In the beginning, young teacher’s pet Justine (Garance Marillier) is off to veterinarian school in the French countryside, where she’ll study alongside her older sister Alex (Ella Rumpf). Ducournau shows the school’s pastoral setting in wide, static shots, peaceful and devoid of animal life. She juxtaposes that external serenity with human chaos and drama in the school; it’s rush week, and Justine and her classmates are subjected to humiliating rituals and tests that show Homo sapiens for what they really are: filthy beasts.
On the first night, rowdy, masked seniors violently pull Justine and her gay roommate Adrien (Rabah Nait Oufella) from their beds. The two, along with all the other newbies, are prodded into crawling like cattle as they’re corralled into an after-hours discotheque in an abandoned wing of the school. When innocent Justine enters the party, Ducournau’s camera follows her in one long, unnerving tracking shot through a maze of frenzied, writhing bodies. Marillier lets herself go almost limp, so it’s like Justine’s body is not hers to own, just pushed along from room to room until she runs into Alex — this sister is out for metaphorical blood (and, later, real blood) on the dance floor. She’s totally vampyric, aggressively sexual and exactly the opposite of Justine.
Soon after the party, Alex forces Justine to break her lifelong vow of vegetarianism to eat a raw rabbit kidney, and — yes — this awakens Justine’s obsessive hunger for human flesh, a craving so deep it can’t be sated merely by her tearing through raw chicken breasts like a feral raccoon as Adrien stares on in disgust. No, only human flesh will do, and where to find it becomes a problem.
But the joy of this film is that even if Justine weren’t a cannibal, the story of two sisters on divergent emotional paths would already be a full helping of horror and humor.
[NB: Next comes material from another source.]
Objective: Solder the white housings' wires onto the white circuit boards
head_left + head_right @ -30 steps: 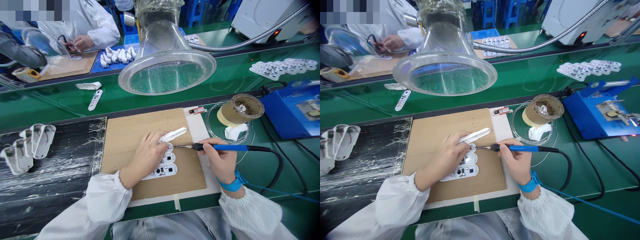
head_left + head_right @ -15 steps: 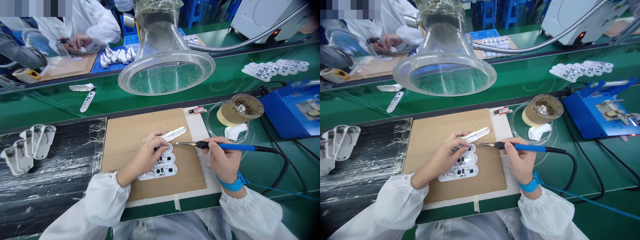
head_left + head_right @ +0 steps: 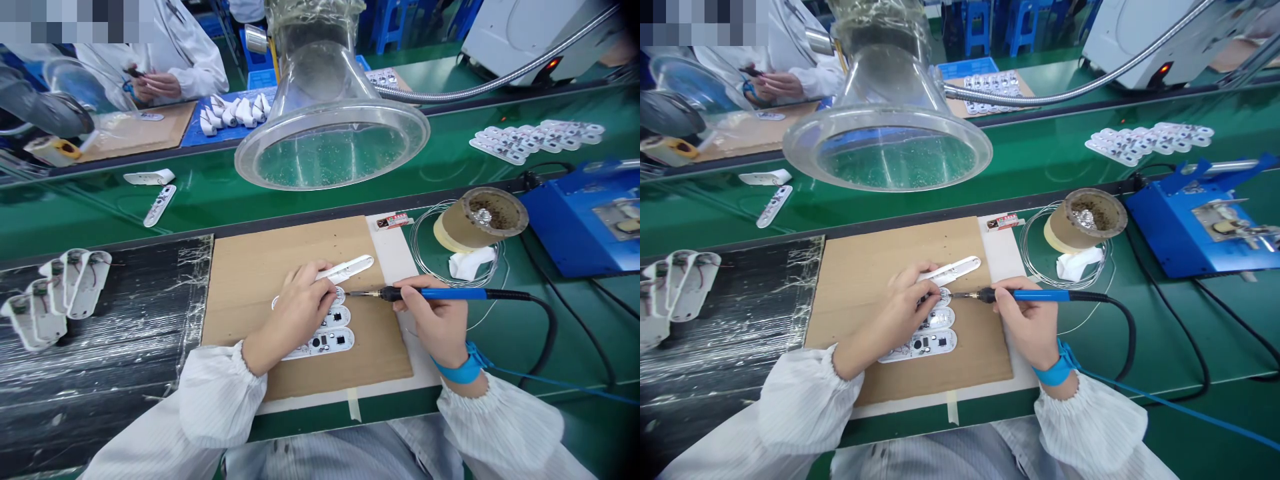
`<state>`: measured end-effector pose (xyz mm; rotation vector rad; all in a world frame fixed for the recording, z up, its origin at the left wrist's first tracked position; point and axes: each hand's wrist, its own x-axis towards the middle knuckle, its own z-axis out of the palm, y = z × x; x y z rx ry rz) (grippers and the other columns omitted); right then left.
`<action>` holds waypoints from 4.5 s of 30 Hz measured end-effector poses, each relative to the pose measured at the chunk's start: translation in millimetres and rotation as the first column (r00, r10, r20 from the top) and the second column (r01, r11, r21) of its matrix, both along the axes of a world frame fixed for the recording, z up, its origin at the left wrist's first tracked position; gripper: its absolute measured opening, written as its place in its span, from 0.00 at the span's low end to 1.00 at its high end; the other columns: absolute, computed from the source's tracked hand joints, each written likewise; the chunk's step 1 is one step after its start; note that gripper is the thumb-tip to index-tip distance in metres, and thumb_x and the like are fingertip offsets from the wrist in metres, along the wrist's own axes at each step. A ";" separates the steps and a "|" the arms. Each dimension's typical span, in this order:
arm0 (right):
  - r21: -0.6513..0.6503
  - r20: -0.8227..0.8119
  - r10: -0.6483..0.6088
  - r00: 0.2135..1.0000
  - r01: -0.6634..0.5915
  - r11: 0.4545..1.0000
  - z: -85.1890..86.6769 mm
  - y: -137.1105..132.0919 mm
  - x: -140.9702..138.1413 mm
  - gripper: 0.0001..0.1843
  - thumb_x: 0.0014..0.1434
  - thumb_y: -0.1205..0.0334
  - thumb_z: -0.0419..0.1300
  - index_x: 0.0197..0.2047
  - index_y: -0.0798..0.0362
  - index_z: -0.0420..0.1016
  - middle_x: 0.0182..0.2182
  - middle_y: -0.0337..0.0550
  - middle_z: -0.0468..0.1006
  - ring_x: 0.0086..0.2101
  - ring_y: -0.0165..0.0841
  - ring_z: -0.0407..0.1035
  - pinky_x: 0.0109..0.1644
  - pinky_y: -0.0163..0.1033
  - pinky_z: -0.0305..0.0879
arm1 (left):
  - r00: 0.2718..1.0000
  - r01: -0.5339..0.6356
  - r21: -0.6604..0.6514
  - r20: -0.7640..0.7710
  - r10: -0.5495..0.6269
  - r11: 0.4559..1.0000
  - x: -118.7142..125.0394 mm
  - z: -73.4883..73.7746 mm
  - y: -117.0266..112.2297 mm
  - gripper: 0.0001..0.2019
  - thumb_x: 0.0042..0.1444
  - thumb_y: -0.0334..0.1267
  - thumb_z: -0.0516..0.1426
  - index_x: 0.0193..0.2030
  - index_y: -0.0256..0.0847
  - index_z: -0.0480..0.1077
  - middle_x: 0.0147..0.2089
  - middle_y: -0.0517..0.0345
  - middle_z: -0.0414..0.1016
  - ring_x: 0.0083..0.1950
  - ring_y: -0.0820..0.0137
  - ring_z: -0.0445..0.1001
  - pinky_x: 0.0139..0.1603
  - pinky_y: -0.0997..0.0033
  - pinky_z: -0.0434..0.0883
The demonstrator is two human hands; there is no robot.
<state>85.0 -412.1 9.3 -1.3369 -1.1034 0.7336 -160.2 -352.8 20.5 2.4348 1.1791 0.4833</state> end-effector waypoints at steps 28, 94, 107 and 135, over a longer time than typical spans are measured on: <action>0.003 0.015 0.070 0.997 -0.070 0.998 0.6 1.0 -1.5 0.05 0.63 0.64 0.67 0.35 0.51 0.85 0.24 0.38 0.82 0.22 0.32 0.77 0.26 0.32 0.73 | 0.999 0.032 0.114 0.017 -0.034 0.993 -0.9 -4.9 -3.1 0.07 0.74 0.31 0.59 0.43 0.41 0.77 0.63 0.47 0.76 0.60 0.54 0.75 0.60 0.47 0.74; 0.075 -0.111 -0.136 0.984 0.145 0.987 -42.9 -1.3 19.6 0.15 0.66 0.48 0.70 0.40 0.52 0.86 0.24 0.42 0.80 0.25 0.39 0.75 0.31 0.44 0.73 | 0.706 -0.687 0.050 0.284 0.649 0.725 -142.2 -3.4 140.5 0.23 0.65 0.36 0.59 0.66 0.39 0.72 0.72 0.37 0.69 0.74 0.49 0.71 0.70 0.45 0.76; 0.091 -0.109 -0.190 0.976 0.200 0.975 -35.3 -1.1 16.4 0.14 0.65 0.49 0.70 0.39 0.52 0.85 0.25 0.42 0.80 0.25 0.38 0.75 0.33 0.44 0.73 | 0.836 -0.546 0.150 0.030 0.549 0.824 -128.5 -19.1 122.8 0.14 0.68 0.36 0.53 0.50 0.42 0.80 0.59 0.44 0.81 0.62 0.52 0.79 0.70 0.51 0.74; -0.012 -0.280 -0.570 0.772 0.591 0.806 -15.4 -0.9 -9.7 0.18 0.64 0.44 0.72 0.38 0.52 0.88 0.35 0.49 0.85 0.27 0.36 0.79 0.27 0.37 0.80 | 0.923 -0.189 0.188 -0.300 0.240 0.964 150.5 -5.4 315.2 0.16 0.74 0.47 0.62 0.59 0.38 0.77 0.60 0.47 0.79 0.60 0.58 0.79 0.64 0.47 0.78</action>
Never mind the mutilation and masticating we see from these two ravenous women; my favorite scenes are when Alex teaches Justine how to pee standing up and when Alex coerces Justine into enduring a Brazilian. In the latter, Ducournau goes in for a pube close-up, little brown hairs clinging to hot pink wax; this is in no way sexy. Alex can’t quite grip the wax strip, and the hairs get fruitlessly tugged on again and again. Ducournau draws tension from the seemingly ordinary — feminine hazing rituals where pain is beauty and beauty pain. If that’s not scary, I don’t know what is.
The women’s competitive, murderous relationship suggests the psychodrama of Brian De Palma’s Sisters, which tells of separated conjoined-twin serial killers, but in Raw the soul siblings hurt themselves just as much as they hurt other people. When Justine smears lipstick on her face and grinds her hips into a mirror to a song whose chorus is literally “I like to bang the dead,” or when she rips her teeth into her own arm to quell her cravings, these scenes echo Andrzej Zulawski’s Possession, in which a woman is so wracked by sexual madness that she hurls herself over and over into a wall in a subway tunnel.
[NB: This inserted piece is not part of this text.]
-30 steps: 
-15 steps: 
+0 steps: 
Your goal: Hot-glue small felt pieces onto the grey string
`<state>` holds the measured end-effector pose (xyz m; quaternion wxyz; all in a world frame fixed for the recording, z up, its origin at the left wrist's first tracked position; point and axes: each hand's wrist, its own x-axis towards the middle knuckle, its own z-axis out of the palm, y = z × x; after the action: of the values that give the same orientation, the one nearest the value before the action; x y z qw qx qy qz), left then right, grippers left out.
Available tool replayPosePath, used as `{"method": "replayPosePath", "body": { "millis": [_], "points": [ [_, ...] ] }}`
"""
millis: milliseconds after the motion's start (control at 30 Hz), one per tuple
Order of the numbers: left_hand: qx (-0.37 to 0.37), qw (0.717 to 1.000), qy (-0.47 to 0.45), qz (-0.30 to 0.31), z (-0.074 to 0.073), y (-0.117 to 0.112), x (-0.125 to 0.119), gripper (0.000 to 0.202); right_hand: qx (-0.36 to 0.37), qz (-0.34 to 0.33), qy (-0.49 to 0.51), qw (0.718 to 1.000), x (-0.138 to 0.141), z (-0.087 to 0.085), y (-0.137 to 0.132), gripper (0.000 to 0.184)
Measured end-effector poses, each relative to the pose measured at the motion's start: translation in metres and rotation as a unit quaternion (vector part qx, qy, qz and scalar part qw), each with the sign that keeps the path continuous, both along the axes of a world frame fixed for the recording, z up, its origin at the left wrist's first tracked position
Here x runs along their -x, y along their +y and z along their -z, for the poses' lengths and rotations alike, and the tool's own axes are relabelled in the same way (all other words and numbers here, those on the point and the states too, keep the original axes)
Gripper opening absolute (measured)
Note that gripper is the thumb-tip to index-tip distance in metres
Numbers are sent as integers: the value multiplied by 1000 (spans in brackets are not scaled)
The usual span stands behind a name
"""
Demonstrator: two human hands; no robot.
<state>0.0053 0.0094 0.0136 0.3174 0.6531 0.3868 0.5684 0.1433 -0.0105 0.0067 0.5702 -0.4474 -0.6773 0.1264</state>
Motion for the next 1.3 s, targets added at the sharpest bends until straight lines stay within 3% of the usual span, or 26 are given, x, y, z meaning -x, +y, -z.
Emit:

A scene where drunk-on-passion Justine rips into her kissing partner’s lips, snagging a tasty chunk of flesh, brings to mind Claire Denis’ archetypal cannibalistic-love thriller Trouble Every Day. But Raw isn’t derivative — it’s fresh, funny and grounded in reality. Underneath all the blood and guts, this is the story of a woman whose body demands love in extremity and the only person who’ll ever understand her fully: her sister.